WORK TO BE COMPLETED:
Whenever a line in this data holds the word "measured", report that line in full.

Stored items from a collection:
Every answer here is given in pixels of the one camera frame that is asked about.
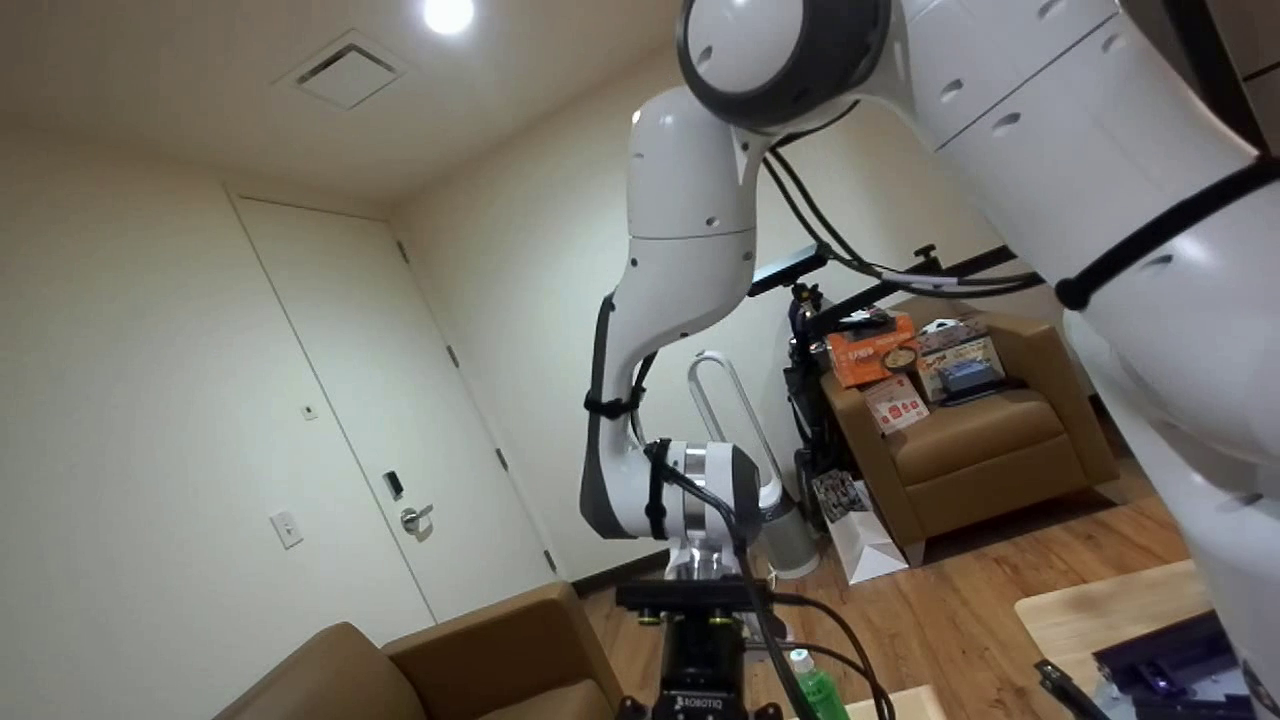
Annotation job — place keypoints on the light wooden side table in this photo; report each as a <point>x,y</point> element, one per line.
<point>1092,604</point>

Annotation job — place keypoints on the brown leather sofa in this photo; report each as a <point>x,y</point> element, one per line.
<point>986,465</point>

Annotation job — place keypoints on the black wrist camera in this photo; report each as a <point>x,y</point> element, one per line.
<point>684,598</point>

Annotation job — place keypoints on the white bladeless fan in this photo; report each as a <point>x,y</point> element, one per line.
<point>787,543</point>

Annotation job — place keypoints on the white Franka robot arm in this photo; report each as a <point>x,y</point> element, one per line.
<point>684,203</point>

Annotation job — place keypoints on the white room door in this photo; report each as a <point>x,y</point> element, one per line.
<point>360,402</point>

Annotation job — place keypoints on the tan leather armchair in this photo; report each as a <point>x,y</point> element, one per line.
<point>480,660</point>

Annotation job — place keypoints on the white ceiling vent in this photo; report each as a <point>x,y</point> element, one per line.
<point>347,74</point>

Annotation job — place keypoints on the red and white box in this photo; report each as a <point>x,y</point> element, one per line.
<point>898,405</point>

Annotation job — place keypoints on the dark blue box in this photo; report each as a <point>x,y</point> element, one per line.
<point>1175,664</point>

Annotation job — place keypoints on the blue grey box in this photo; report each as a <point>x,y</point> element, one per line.
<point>967,364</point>

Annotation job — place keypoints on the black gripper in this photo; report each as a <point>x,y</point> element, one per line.
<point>701,660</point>

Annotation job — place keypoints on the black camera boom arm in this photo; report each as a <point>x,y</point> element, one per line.
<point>935,273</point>

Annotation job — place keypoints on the black equipment stand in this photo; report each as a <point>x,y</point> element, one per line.
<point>806,402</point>

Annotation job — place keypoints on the black door lock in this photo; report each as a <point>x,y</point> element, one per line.
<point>393,485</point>

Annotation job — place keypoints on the orange box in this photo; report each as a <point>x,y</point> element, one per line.
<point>867,355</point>

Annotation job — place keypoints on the round ceiling light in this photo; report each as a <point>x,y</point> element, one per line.
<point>451,12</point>

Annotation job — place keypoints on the white paper bag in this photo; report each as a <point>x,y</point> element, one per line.
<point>867,543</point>

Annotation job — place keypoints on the white light switch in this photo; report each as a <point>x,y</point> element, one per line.
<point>285,528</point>

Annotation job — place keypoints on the black clamp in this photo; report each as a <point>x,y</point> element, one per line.
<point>1067,688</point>

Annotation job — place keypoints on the green plastic bottle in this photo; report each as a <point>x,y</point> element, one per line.
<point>818,694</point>

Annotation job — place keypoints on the black stereo camera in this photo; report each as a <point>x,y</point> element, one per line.
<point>795,266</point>

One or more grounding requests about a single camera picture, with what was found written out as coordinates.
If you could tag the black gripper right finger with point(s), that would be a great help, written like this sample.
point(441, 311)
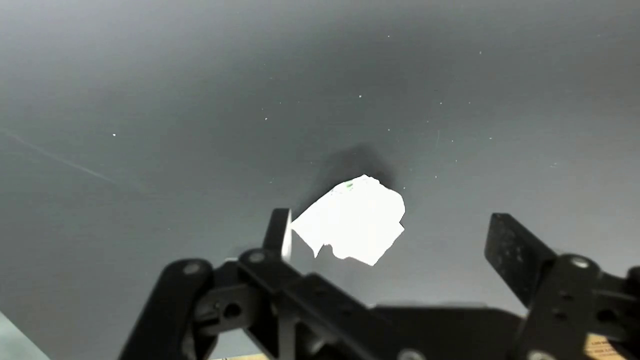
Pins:
point(566, 300)

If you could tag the white patterned cloth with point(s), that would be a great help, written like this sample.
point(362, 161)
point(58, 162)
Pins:
point(352, 221)

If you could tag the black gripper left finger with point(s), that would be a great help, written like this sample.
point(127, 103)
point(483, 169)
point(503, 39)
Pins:
point(292, 293)

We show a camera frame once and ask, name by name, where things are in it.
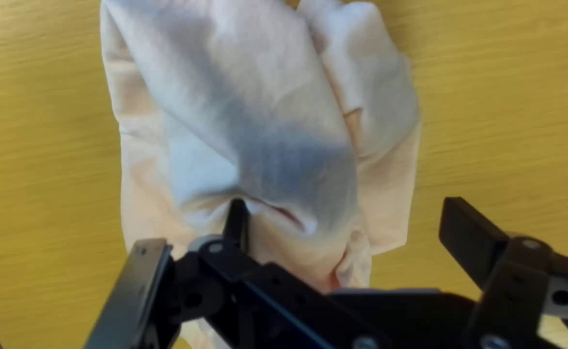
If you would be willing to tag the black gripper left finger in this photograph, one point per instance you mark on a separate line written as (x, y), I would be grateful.
(134, 292)

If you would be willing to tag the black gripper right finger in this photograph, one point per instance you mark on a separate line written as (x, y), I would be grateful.
(516, 284)

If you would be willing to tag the peach t-shirt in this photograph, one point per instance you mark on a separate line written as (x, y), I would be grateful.
(264, 98)

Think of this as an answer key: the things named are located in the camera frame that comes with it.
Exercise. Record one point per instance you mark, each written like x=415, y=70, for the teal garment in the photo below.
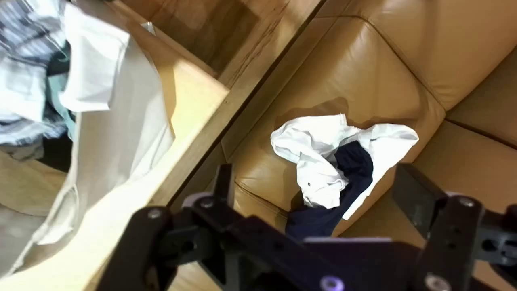
x=58, y=82

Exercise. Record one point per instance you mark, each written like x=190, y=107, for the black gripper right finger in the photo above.
x=452, y=237

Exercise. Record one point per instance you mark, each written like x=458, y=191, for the blue striped shirt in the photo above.
x=21, y=33

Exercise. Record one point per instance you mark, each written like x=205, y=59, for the tan leather couch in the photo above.
x=349, y=70

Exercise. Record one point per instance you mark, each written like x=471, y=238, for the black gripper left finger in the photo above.
x=145, y=248

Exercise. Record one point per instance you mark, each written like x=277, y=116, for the white garment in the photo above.
x=90, y=59

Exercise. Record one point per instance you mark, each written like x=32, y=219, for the cream canvas laundry bag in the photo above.
x=122, y=135

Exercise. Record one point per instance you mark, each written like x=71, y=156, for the navy and white vest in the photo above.
x=316, y=151

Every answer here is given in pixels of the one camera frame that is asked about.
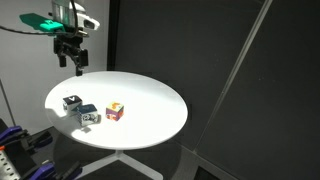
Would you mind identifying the white table base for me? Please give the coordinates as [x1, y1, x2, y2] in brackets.
[74, 149, 165, 180]

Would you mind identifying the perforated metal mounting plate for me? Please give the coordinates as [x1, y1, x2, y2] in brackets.
[0, 147, 22, 180]

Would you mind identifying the teal camera mount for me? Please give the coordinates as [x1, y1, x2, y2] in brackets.
[18, 12, 90, 38]

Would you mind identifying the soft block with letter A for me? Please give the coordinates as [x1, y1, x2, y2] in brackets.
[62, 94, 84, 117]

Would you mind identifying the orange soft block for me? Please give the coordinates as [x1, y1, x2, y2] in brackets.
[105, 101, 125, 122]

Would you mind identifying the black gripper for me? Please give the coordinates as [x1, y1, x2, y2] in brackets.
[53, 33, 90, 77]

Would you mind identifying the blue-topped soft block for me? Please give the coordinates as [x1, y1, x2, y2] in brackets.
[76, 103, 100, 127]

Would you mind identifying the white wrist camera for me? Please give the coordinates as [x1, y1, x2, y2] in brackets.
[68, 1, 101, 32]

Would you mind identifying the purple and orange clamp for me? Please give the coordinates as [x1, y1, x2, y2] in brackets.
[0, 124, 54, 153]
[19, 159, 83, 180]

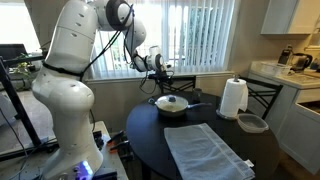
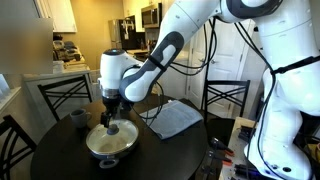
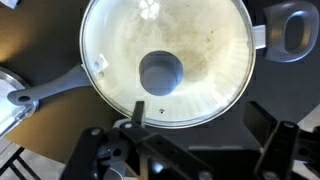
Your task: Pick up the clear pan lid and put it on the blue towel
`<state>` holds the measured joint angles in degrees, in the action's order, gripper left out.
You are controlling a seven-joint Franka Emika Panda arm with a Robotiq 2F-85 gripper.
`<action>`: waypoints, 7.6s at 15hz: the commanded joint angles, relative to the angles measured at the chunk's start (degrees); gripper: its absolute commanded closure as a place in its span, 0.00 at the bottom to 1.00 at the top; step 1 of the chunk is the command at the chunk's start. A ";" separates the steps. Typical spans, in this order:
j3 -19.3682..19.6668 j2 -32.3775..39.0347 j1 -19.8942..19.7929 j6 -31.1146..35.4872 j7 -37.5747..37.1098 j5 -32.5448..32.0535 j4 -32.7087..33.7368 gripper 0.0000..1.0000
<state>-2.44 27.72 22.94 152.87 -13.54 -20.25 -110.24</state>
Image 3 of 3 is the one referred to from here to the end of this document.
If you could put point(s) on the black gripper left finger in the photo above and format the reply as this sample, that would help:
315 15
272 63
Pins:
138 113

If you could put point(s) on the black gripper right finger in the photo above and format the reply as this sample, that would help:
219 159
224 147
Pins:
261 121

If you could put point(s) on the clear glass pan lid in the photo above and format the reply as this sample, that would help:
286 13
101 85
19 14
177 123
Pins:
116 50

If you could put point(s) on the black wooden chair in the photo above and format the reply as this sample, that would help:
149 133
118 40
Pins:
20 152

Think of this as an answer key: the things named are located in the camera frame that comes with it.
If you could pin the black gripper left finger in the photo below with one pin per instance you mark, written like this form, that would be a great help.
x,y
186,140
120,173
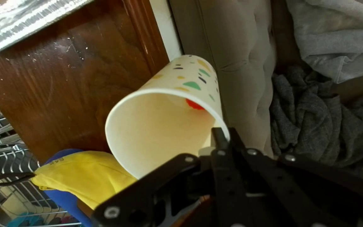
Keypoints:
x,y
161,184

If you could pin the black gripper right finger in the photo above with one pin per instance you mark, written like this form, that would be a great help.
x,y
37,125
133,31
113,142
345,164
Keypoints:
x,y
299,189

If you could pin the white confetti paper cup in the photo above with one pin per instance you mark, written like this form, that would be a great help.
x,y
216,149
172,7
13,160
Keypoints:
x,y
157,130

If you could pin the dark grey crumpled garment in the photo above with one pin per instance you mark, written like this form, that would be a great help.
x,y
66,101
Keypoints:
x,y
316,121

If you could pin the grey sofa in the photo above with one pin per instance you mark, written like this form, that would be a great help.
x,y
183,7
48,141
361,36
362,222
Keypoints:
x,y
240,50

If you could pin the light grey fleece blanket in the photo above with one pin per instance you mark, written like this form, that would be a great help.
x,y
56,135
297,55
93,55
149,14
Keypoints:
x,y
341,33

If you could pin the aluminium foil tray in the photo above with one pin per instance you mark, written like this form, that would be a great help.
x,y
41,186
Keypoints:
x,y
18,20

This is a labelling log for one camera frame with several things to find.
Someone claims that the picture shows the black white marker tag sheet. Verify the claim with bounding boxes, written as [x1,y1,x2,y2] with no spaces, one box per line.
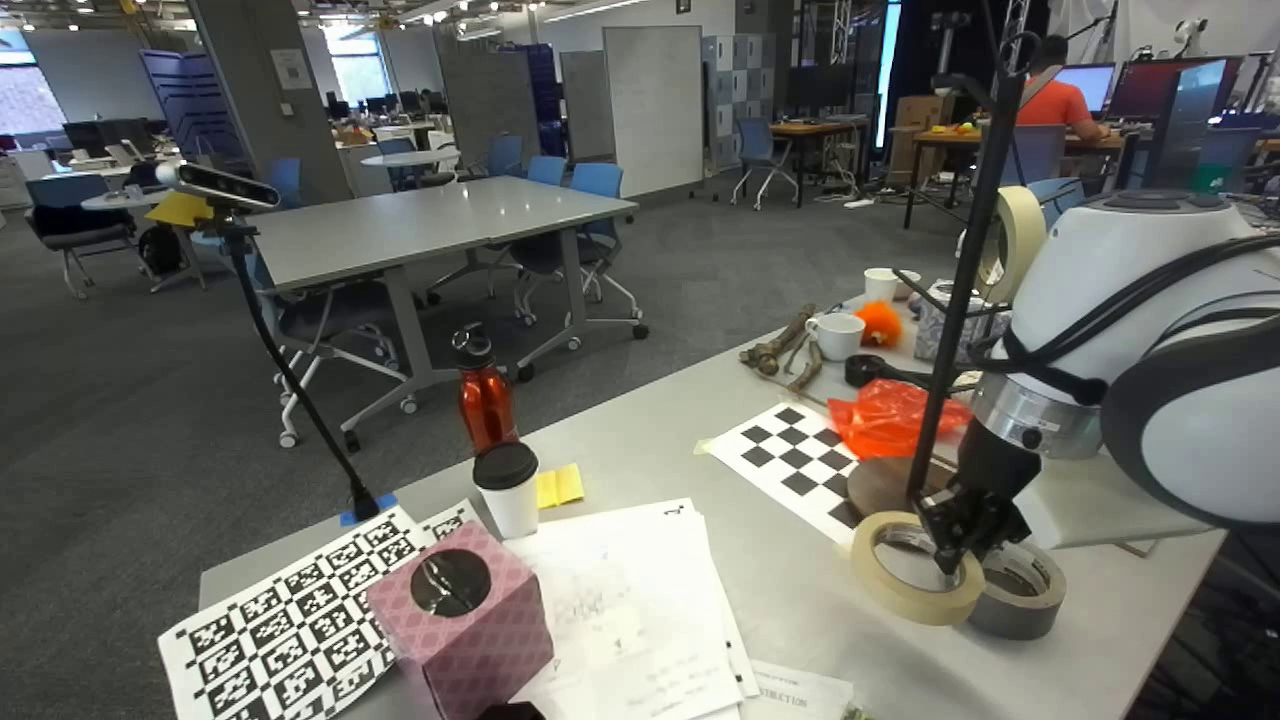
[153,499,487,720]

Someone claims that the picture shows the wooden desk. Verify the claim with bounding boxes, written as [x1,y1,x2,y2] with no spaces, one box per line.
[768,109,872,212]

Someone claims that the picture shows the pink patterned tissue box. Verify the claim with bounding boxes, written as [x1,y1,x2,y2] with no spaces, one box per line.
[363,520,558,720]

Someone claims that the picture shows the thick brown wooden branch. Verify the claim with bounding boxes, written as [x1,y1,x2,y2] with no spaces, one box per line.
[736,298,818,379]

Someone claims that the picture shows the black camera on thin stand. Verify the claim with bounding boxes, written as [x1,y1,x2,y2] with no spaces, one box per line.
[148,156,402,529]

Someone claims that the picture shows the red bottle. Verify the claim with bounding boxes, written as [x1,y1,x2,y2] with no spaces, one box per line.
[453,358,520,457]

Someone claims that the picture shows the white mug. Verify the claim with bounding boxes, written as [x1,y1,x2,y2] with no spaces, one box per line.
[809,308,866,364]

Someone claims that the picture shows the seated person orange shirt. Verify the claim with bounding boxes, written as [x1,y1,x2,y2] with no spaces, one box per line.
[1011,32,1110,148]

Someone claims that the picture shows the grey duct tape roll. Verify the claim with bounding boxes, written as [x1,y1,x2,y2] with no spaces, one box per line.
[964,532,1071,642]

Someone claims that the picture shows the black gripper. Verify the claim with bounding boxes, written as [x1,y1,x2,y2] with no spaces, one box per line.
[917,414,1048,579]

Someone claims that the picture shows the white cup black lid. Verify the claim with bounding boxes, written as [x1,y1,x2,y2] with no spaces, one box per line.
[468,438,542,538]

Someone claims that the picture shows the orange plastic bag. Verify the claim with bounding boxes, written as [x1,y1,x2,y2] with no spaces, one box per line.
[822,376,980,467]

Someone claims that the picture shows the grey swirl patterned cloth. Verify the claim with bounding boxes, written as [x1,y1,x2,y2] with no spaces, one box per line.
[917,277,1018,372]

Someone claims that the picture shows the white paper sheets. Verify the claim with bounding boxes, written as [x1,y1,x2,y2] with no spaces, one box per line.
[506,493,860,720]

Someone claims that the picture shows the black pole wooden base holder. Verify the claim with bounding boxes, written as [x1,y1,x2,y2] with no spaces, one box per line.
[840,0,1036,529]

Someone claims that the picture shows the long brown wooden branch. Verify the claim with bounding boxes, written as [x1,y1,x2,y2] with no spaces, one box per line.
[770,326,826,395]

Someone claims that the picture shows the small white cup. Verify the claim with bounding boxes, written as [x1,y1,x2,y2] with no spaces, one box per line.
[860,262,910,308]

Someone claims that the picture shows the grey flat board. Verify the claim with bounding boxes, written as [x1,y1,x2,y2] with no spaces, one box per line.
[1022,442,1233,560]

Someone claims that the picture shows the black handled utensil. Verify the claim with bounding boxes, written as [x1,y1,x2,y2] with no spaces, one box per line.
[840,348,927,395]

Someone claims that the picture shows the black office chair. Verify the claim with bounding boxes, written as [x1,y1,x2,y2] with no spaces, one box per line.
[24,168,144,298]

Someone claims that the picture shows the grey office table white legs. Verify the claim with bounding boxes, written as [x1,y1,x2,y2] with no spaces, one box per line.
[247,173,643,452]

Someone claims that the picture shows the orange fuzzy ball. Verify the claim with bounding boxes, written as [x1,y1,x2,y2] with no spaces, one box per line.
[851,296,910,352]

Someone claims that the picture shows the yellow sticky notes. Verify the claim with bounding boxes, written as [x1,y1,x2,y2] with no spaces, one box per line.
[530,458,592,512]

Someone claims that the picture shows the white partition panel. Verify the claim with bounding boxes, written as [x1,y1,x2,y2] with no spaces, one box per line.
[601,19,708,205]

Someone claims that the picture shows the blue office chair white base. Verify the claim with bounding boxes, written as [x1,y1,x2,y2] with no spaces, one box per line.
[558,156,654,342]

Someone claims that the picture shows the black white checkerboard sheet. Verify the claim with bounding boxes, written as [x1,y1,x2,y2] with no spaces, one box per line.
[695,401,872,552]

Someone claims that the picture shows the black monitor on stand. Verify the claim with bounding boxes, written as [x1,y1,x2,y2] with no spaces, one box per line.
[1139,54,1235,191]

WRITTEN SOLUTION:
`<state>` holds the measured joint angles in degrees, in the action's order, gripper left out.
`<action>`: waypoints, 7.6s at 15hz: the commanded joint angles, relative to the angles measured at the chunk's start (degrees); gripper: its absolute commanded closure as a place in its span, 0.00 at the bottom to 1.00 at the top; step 1 of the chunk is the command at the chunk's start. A ";" separates the steps. Typical spans, in this order:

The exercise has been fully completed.